Brief:
Each line below from the one containing "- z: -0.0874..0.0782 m" through the one containing "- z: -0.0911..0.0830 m" is to be given again exactly, and no line outside that span.

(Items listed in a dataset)
____________

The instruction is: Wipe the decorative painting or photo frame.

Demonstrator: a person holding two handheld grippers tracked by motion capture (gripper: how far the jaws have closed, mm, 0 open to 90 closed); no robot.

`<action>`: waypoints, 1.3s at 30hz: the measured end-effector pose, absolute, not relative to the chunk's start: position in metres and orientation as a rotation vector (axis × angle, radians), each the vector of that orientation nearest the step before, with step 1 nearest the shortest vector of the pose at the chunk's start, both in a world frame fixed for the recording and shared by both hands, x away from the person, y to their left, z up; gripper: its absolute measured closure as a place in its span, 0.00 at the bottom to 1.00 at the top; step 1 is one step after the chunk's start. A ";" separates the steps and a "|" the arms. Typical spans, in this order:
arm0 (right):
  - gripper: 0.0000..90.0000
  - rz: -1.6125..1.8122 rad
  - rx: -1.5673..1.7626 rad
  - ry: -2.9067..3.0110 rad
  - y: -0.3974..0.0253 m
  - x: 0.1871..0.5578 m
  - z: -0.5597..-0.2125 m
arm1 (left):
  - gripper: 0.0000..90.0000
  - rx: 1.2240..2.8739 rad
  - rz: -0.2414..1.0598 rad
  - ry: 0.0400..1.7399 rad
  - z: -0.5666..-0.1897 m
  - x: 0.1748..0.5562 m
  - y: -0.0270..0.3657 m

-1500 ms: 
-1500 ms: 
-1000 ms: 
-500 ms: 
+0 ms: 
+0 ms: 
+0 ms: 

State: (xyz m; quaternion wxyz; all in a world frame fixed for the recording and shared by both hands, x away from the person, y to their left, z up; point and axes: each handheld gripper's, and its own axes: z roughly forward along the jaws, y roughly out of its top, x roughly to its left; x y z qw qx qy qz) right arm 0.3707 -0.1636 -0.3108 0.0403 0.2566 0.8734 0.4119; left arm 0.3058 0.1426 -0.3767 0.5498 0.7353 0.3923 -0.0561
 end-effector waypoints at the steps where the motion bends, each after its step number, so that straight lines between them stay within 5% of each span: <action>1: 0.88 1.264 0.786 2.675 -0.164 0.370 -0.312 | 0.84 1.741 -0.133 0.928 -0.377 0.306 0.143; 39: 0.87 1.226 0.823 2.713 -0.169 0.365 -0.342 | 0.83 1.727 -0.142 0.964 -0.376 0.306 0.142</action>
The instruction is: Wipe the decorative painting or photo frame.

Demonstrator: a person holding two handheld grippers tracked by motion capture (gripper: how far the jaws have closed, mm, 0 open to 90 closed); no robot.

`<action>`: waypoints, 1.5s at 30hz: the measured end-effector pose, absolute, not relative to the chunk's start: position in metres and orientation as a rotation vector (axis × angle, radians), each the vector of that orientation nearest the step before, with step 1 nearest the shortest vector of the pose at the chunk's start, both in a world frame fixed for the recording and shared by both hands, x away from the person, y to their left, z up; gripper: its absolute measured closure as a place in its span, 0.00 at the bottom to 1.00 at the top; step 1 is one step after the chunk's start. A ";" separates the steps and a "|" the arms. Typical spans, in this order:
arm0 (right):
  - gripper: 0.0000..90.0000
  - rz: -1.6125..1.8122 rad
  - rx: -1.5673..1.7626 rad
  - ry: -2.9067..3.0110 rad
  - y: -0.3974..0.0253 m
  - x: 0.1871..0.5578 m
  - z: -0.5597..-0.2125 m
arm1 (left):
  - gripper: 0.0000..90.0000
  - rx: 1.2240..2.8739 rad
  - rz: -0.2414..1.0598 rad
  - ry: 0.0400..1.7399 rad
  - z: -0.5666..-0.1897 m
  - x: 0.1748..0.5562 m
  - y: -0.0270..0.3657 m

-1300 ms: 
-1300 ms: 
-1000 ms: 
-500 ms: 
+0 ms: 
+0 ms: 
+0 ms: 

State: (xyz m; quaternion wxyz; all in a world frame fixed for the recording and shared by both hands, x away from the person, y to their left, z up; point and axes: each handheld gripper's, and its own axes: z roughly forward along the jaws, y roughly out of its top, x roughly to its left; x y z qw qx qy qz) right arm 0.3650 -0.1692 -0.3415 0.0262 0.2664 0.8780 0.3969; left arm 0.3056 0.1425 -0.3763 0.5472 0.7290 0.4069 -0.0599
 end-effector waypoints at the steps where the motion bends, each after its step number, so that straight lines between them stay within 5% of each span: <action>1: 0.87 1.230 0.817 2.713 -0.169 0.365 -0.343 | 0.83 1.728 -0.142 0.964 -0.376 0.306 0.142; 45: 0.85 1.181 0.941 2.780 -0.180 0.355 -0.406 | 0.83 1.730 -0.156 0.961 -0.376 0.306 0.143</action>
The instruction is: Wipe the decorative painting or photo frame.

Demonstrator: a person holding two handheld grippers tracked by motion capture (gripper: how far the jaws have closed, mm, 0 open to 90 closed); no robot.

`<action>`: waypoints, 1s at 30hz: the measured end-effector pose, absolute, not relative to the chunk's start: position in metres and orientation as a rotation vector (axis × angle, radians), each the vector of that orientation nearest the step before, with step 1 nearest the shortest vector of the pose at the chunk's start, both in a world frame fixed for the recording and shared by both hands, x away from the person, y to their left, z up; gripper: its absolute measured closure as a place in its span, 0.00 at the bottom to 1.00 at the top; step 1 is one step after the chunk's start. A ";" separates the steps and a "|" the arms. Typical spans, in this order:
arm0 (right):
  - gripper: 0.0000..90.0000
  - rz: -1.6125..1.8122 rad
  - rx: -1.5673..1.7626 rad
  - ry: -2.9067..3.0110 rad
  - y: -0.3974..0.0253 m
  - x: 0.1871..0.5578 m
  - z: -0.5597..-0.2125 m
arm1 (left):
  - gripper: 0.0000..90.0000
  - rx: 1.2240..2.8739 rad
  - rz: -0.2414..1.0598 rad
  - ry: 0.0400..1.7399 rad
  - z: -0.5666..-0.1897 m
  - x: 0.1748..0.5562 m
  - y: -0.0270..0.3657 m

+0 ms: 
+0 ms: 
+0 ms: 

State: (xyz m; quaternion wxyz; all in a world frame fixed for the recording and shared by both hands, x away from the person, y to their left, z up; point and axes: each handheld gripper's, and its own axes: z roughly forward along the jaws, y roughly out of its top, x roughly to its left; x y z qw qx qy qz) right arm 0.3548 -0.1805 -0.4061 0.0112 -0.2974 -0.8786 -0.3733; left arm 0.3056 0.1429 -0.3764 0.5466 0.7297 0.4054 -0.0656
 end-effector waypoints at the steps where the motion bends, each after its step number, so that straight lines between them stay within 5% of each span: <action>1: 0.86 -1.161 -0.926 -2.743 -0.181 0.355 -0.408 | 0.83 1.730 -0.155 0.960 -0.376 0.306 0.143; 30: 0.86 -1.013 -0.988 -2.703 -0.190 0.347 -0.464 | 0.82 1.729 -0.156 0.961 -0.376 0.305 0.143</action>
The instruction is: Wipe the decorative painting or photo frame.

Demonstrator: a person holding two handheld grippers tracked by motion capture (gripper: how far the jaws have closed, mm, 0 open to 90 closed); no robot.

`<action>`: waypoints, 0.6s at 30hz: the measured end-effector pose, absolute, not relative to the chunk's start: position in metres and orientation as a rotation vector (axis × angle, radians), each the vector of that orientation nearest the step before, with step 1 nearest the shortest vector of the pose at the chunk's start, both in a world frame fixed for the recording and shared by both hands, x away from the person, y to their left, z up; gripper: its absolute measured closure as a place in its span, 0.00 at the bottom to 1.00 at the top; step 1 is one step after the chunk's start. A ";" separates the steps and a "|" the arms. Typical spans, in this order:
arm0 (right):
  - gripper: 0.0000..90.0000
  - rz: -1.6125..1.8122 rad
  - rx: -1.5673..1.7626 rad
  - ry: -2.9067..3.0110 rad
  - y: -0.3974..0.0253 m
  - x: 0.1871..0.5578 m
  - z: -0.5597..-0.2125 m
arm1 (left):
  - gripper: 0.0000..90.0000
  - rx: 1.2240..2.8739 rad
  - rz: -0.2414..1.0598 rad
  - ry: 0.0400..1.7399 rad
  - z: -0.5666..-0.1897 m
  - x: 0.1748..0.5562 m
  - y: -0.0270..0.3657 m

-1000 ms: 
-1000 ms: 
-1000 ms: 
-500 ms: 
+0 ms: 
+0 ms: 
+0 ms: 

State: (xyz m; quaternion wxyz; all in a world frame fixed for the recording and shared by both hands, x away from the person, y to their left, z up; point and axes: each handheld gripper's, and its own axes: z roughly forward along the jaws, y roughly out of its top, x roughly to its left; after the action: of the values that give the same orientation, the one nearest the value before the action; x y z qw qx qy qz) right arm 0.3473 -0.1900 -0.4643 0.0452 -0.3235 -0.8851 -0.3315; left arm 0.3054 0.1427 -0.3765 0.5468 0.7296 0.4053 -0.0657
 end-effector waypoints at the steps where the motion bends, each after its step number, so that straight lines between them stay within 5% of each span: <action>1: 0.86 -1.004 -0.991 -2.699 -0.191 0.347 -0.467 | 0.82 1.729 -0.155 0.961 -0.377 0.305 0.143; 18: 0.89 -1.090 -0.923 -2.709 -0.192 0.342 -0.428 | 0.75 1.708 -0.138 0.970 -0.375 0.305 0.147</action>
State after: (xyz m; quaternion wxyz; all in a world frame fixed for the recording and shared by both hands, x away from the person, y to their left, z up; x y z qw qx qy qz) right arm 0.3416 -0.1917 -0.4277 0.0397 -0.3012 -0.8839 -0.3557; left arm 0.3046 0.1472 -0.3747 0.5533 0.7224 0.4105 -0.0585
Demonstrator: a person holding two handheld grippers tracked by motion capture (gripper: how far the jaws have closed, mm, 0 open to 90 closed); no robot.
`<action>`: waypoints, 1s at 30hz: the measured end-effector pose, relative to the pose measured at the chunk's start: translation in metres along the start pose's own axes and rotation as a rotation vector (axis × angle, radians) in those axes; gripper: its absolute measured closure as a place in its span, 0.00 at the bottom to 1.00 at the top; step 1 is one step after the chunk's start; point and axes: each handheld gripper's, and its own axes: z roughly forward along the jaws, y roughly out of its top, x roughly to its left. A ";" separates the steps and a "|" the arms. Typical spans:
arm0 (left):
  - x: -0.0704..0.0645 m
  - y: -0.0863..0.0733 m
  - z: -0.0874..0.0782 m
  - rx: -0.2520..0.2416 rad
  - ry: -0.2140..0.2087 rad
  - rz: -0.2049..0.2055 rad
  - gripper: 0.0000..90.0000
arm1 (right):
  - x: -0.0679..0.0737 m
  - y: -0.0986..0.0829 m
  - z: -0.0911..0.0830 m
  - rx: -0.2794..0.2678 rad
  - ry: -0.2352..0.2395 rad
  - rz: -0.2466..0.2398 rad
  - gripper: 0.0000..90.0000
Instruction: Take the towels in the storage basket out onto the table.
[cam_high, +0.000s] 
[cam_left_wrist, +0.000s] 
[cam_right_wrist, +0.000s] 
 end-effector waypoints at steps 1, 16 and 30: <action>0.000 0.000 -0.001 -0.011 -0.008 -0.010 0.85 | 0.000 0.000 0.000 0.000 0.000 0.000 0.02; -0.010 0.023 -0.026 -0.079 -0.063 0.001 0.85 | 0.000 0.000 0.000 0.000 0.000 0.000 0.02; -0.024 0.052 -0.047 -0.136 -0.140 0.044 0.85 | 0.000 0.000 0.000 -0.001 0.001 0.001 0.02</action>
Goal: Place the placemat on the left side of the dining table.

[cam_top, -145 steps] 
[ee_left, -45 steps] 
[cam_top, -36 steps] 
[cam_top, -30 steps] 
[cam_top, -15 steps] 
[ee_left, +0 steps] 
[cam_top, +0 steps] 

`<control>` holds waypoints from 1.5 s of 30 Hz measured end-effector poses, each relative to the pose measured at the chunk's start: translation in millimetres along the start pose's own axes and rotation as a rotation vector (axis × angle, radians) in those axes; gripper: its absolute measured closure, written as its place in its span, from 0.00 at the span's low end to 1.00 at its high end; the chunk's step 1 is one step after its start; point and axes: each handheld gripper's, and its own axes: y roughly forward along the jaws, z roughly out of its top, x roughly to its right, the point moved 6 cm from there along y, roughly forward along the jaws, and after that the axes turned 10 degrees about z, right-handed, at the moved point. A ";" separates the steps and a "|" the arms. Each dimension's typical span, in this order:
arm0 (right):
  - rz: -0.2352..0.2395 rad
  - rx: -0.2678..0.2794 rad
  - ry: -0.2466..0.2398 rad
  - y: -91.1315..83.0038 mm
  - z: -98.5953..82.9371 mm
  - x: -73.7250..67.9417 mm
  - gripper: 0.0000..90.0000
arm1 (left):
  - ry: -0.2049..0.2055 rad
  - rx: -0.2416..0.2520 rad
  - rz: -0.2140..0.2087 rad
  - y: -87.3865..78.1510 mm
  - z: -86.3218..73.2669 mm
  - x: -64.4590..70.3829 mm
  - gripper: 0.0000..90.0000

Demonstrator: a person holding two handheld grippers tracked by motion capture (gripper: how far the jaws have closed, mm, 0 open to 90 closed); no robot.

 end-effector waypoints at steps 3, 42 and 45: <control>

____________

Solution for this problem:
  - z: -0.0874..0.0782 m
  - rx: -0.2520..0.2416 rad
  - ry: -0.2140..0.2087 rad
  - rz: -0.2049..0.2055 rad
  - gripper: 0.0000..90.0000
arm1 (right):
  - x: -0.0679..0.0737 m
  - y: -0.0986..0.0829 m
  - z: -0.0911..0.0830 m

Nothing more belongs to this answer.